Now it is up to an Arapahoe County jury to answer the question: Was Liggett’s mental illness so severe it prevented him from understanding reality when he allegedly poisoned and dismembered his mother?

Closing arguments in the murder trial against Ari Liggett came a week early on Friday, and attorneys handed the case over to jurors. Liggett faces one count of first-degree murder after deliberation in the death of his 56-year-old mother, Beverly, in October 2012.

Liggett pleaded not guilty by reason of insanity in July. Prosecutors acknowledged Liggett’s long history of mental health issues but argued Liggett maintained a “method to his madness” as he spent years buying chemicals and practicing his mixtures in the Centennial home he shared with his mother.

“Mental illness does not equal insanity,” Chief Deputy District Attorney Brian Sugioka told jurors.

Sugioka said Liggett spent years harboring a deep hatred for his mother, blaming her for his mental health issues. Liggett poisoned his mother with a cyanide mixture on Oct. 14 or 15, 2012, and spent the next 24 hours getting rid of the evidence — dismembering her body in the bathtub before placing her remains in plastic tubs full of olive oil, scrubbing down the house and running a handsaw through a cycle in the dishwasher.

Officers arrested Liggett on Oct. 17, 2012, after the then-24-year-old was spotted driving his mother’s Honda CR-V. His mother’s remains were found in two plastic storage bins in the back of the vehicle.

Liggett repeatedly told officers they could not prove he was sane, that he believed people were demons and that he didn’t know the difference between right and wrong.

But Sugioka said Liggett’s actions and comments were calculated and manipulative. A court-ordered mental health evaluation also found Liggett sane.

“His mental illness is used by him. To his advantage. When he wants it,” Sugioka said.

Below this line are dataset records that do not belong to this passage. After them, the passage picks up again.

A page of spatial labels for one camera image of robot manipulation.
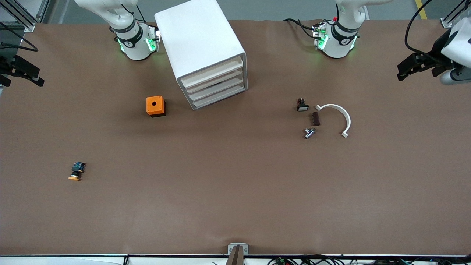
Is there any white plastic drawer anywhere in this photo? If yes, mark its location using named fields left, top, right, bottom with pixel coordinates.
left=191, top=85, right=247, bottom=110
left=180, top=56, right=244, bottom=89
left=188, top=77, right=245, bottom=102
left=185, top=68, right=244, bottom=95

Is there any yellow mushroom push button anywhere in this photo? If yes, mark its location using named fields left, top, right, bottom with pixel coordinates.
left=68, top=162, right=86, bottom=181

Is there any white drawer cabinet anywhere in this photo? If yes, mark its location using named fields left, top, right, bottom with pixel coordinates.
left=154, top=0, right=248, bottom=111

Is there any brown table mat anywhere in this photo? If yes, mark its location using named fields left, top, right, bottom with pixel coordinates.
left=0, top=18, right=471, bottom=256

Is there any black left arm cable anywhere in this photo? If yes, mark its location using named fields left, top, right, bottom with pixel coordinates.
left=404, top=0, right=442, bottom=56

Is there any white curved plastic bracket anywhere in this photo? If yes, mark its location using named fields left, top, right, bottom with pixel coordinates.
left=315, top=104, right=351, bottom=138

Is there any black base cable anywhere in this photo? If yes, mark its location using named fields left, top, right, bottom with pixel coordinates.
left=283, top=18, right=318, bottom=38

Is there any orange button enclosure box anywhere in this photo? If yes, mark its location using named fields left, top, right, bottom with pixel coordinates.
left=146, top=96, right=166, bottom=117

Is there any black cable bundle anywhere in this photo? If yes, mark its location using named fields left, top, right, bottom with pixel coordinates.
left=267, top=254, right=471, bottom=265

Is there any grey metal mount bracket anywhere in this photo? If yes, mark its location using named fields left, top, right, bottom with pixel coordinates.
left=228, top=243, right=249, bottom=255

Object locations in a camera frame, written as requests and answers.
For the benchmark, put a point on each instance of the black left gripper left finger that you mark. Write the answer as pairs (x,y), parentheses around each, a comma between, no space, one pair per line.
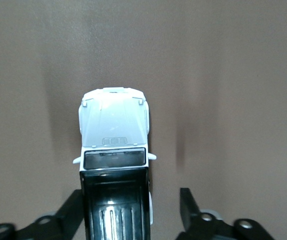
(58,220)

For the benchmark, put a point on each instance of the white toy jeep black roof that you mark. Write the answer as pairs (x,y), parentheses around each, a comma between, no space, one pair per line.
(113,120)

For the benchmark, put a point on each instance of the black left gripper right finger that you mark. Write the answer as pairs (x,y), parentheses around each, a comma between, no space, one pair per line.
(193,220)

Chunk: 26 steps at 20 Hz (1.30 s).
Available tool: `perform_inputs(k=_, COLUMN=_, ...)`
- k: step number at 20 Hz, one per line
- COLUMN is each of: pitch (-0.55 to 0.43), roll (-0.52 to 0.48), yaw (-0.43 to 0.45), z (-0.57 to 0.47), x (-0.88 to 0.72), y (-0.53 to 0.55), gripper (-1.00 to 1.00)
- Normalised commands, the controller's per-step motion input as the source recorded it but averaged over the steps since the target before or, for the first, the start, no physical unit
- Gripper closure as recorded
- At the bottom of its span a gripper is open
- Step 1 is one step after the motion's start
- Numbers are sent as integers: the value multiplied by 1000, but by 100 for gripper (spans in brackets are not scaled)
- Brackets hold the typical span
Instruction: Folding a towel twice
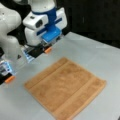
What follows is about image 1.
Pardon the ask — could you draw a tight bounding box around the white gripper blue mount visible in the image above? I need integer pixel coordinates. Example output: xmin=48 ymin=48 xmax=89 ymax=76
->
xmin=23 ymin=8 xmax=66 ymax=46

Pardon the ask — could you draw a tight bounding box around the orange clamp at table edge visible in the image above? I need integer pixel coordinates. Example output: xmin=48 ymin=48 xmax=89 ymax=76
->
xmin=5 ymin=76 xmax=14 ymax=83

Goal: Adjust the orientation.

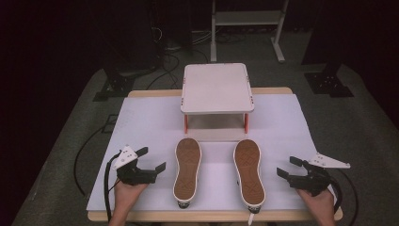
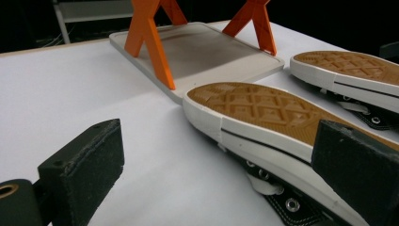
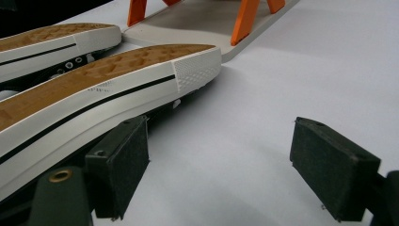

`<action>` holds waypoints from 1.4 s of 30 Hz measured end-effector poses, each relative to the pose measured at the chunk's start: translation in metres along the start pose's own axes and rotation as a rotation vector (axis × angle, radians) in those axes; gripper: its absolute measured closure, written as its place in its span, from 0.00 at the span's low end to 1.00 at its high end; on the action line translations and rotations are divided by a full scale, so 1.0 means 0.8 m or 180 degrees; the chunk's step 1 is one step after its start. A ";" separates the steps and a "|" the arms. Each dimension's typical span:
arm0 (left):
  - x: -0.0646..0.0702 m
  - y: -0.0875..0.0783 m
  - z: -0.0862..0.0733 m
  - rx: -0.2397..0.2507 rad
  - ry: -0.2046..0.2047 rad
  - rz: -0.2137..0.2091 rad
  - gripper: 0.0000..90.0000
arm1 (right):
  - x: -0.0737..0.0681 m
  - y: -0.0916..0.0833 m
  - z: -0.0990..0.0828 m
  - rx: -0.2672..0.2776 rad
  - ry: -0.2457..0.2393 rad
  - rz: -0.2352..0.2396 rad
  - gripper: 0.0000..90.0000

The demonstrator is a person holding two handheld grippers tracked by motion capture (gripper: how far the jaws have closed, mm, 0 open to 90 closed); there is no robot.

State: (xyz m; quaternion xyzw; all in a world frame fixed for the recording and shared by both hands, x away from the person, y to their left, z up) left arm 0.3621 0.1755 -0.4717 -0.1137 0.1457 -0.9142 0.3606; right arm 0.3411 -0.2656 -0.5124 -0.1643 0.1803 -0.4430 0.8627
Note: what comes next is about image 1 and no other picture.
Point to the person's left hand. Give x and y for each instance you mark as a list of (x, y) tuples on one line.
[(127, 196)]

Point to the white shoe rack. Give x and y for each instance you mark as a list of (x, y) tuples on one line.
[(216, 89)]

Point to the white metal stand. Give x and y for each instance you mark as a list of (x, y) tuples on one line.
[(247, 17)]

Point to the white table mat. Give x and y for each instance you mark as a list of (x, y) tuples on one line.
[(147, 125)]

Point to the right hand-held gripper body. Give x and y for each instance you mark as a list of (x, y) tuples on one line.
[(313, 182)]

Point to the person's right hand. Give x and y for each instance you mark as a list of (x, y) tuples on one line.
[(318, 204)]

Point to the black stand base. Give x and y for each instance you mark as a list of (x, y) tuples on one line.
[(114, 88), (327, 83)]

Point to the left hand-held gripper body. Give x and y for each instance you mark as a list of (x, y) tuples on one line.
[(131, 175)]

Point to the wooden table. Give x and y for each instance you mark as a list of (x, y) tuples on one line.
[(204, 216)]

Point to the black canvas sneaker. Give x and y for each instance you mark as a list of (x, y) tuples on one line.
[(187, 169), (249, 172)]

But public defender Natalie Girard — who repeatedly described Liggett’s actions as “completely psychotic” — said Liggett’s mental illness was too severe for him to plan his mother’s murder. Girard also said the examiner who completed Liggett’s sanity evaluation “cherry-picked” documents and did not consider Liggett’s entire mental health history.

“His mental illness is so pervasive it impacts his perceptions of reality, and that’s insanity,” Girard said.

Liggett, Girard said, was 5 years old when he was first diagnosed with a developmental disorder. In the years that followed, he was diagnosed with several mental health illnesses and hospitalized five times.